Pursuant to the terms of the Agreement, SailingStone agreed, among other things, to vote all of its shares of Common Stock with respect to which SailingStone has discretionary investment authority and discretionary voting authority (i) in accordance with the recommendations of the Board with respect to the Issuance Proposal (as defined in the Agreement) in connection with the business combination between the Issuer and Memorial Resource Development Corp. (the “Merger”); (ii) in accordance with the recommendations of the Board at the 2017 Annual Meeting of Stockholders (the “2017 Annual Meeting”) with respect to the election of directors and the Issuer’s non-binding proposal to approve its executive compensation philosophy; and (iii) any other proposals or nominations proposed or supported by any other stockholder of the Issuer that (x) relate specifically to the matters in clauses (i) and (ii) above or otherwise relate to Board makeup or structure or (y) relate to Extraordinary Transactions (as defined in the Agreement).

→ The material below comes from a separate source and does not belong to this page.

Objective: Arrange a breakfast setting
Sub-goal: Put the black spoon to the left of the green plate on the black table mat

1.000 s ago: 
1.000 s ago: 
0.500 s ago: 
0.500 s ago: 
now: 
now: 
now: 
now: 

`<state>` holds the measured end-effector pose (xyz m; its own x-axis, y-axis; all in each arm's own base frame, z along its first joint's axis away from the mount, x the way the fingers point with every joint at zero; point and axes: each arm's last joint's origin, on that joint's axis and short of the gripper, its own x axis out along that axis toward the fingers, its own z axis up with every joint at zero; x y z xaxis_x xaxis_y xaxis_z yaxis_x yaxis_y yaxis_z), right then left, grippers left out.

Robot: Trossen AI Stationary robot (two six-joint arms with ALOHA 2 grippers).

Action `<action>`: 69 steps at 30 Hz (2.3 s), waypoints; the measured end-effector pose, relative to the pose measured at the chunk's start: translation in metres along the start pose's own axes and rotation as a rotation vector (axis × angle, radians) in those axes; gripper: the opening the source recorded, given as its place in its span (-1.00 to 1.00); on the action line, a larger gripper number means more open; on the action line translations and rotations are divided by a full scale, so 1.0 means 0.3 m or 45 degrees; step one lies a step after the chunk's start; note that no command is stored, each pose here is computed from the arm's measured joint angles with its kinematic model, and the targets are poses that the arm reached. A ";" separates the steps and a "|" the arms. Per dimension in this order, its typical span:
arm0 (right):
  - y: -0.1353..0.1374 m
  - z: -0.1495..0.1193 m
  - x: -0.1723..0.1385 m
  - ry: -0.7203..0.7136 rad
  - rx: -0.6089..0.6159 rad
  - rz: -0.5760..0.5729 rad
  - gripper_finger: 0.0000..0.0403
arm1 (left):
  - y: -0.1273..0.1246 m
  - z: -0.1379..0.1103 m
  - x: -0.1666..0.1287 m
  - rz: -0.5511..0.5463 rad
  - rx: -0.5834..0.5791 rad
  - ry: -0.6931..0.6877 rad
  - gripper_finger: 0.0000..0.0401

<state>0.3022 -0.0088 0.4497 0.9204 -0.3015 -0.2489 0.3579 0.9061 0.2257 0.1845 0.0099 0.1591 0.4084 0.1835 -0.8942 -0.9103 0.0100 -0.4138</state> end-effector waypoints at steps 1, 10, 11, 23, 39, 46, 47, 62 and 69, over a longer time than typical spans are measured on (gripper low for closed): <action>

Additionally, SailingStone has agreed not to take any affirmative action with respect to the merger agreement relating to the Merger or any notes or exchange offering in connection therewith that is designed to prevent, impair or delay the consummation of the Merger, including by soliciting, advising or influencing any person with respect to voting shares of the Issuer or Memorial Resource Development Corp. SailingStone has also agreed not to make any press release or similar public statement that denigrates, disapproves of or disparages the Merger or the parties thereto and not to institute, solicit, assist or become a party to any litigation, arbitration or other proceeding in connection with the Merger.
SailingStone also agreed to certain customary standstill provisions, effective as of the date of the Agreement through the date that is thirty calendar days prior to the last date on which individuals may be nominated for election as directors at the first annual meeting of the Issuer after the 2017 Annual Meeting, unless SailingStone and the Issuer agree to another date for the termination of the Agreement.
Item 6. | Contracts, Arrangements, Understandings or Relationships With Respect to Securities of the Issuer. |
Item 6 is hereby amended to add the following:
On August 8, 2016, SailingStone and the Issuer entered into the Agreement defined and described in Item 4 above and attached as Exhibit 99.1 hereto.
Item 7. | Material to be Filed As Exhibits. |
| Item 7 is hereby amended to add the following exhibit: |
| 99.1 | Voting Support and Nomination Agreement by and among SailingStone Capital Partners LLC, SailingStone Holdings LLC, MacKenzie B. Davis and Kenneth L. Settles Jr. and Range Resources Corporation, dated August 8, 2016. |
SIGNATURES
After reasonable inquiry and to the best of his knowledge and belief, each of the undersigned certifies that the information set forth in this statement is true, complete and correct.
Dated: August 8, 2016
SailingStone Capital Partners LLC* | SailingStone Holdings LLC* | |||||
By: | /s/ Kathlyne Kiaie | By: | /s/ MacKenzie B. Davis | |||
Name: | Kathlyne Kiaie | Name: | MacKenzie B. Davis | |||
Title: | Chief Compliance Officer | Title: | Managing Member |
MacKenzie B. Davis* | Kenneth L. Settles Jr.* | |||||
By: | /s/ MacKenzie B. Davis | By: | /s/ Kenneth L. Settles Jr. | |||
Name: | MacKenzie B. Davis | Name: | Kenneth L. Settles Jr. |
* The Reporting Persons disclaim beneficial ownership in the shares represented herein except to the extent of their pecuniary interest therein.